**The task:**
Stop after the line that contains "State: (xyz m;"; until then, restate each line of the entries word for word from the very first.

**Input records:**
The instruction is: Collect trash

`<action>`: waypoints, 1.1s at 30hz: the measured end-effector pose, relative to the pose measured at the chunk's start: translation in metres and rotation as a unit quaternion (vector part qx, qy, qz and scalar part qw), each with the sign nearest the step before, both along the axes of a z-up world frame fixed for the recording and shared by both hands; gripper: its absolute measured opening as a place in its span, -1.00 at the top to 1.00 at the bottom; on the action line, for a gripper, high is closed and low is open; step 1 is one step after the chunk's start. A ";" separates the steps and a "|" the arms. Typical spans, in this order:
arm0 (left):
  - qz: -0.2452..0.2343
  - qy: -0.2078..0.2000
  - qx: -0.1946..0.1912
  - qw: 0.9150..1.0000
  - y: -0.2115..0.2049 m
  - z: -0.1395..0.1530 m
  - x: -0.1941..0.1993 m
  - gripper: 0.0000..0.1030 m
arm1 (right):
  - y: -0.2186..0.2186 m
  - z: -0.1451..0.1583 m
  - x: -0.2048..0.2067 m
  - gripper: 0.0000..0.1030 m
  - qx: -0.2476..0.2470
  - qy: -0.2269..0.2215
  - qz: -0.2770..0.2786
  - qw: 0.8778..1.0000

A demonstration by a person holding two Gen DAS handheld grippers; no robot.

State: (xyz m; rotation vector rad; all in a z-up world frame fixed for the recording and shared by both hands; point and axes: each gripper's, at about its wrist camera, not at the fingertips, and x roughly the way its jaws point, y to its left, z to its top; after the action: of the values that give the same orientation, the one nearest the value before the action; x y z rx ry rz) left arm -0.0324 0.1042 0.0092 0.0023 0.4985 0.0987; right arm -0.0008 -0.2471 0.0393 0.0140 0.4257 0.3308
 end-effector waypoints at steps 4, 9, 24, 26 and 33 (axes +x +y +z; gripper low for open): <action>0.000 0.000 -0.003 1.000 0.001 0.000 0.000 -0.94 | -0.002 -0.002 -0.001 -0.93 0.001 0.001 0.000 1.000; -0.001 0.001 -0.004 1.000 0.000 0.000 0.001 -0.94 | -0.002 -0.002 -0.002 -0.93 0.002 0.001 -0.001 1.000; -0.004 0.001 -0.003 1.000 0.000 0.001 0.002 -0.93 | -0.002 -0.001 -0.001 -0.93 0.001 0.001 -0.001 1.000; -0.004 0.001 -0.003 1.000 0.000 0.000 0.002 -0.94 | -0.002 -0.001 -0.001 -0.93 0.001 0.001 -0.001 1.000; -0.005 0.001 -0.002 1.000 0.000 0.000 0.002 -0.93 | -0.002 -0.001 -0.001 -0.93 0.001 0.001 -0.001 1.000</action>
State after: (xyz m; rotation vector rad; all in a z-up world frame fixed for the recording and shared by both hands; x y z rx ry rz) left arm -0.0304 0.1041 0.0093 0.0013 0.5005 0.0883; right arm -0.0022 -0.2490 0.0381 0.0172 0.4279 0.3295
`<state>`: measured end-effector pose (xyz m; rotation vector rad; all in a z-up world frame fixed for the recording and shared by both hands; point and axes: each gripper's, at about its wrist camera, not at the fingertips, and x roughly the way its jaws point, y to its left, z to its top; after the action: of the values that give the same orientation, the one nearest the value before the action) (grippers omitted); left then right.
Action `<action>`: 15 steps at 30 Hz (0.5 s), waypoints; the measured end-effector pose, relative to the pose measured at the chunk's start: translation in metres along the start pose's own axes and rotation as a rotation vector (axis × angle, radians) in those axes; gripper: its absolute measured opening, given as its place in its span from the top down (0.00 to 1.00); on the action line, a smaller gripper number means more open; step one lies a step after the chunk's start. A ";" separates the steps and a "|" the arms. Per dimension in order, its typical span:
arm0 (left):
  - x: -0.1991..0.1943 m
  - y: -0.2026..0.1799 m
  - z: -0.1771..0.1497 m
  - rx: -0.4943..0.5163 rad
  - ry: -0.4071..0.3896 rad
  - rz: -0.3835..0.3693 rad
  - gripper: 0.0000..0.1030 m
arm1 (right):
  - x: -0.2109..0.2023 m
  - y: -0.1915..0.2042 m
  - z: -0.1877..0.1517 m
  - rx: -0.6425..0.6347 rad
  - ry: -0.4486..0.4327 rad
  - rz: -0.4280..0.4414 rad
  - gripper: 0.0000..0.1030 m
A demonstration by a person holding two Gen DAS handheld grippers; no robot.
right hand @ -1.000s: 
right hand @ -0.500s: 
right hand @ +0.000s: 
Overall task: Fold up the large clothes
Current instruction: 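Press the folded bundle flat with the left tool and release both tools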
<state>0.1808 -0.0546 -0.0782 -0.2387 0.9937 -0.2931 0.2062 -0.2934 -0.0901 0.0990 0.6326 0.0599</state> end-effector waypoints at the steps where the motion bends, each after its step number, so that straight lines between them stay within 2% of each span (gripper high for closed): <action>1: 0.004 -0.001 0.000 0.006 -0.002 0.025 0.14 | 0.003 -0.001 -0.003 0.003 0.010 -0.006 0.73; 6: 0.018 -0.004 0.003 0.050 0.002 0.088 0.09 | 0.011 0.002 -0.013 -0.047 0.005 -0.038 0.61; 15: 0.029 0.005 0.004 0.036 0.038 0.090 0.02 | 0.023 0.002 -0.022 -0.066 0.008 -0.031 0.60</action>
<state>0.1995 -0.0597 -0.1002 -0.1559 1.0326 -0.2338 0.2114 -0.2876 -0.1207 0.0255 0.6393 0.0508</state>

**Response:**
The instruction is: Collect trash

`<action>`: waypoints, 1.1s at 30hz: the measured end-effector pose, relative to the pose measured at the chunk's start: translation in metres and rotation as a unit quaternion (vector part qx, qy, qz and scalar part qw), each with the sign nearest the step before, both along the axes of a z-up world frame fixed for the recording and shared by both hands; gripper: its absolute measured opening as a place in its span, -1.00 at the top to 1.00 at the bottom; on the action line, for a gripper, high is closed and low is open; step 1 is one step after the chunk's start. A ";" separates the steps and a "|" the arms. Typical spans, in this order:
arm0 (left):
  - qz: -0.2452..0.2343
  - qy: -0.2078..0.2000
  - qx: -0.1946..0.1912
  - qw: 0.9150..1.0000
  - y: -0.2115..0.2049 m
  - z: -0.1395..0.1530 m
  - x: -0.1941..0.1993 m
  - gripper: 0.0000..0.1030 m
arm1 (right):
  - y: -0.2186..0.2186 m
  - z: -0.1451..0.1583 m
  - x: -0.2048..0.2067 m
  - gripper: 0.0000..0.1030 m
  - qx: -0.2476..0.2470
  - qy: -0.2269..0.2215
  - qz: -0.2770..0.2786
  - qw: 0.8778..1.0000

A demonstration by a person holding two Gen DAS handheld grippers; no robot.

State: (xyz m; rotation vector rad; all in a z-up world frame fixed for the recording and shared by both hands; point and axes: each gripper's, at about its wrist camera, not at the fingertips, and x roughly the way its jaws point, y to its left, z to its top; after the action: of the values that give the same orientation, the one nearest the value before the action; x y z rx ry rz) left arm -0.0324 0.1042 0.0092 0.0023 0.4985 0.0987; right arm -0.0008 -0.2471 0.0393 0.0140 0.4257 0.3308

The output is finished.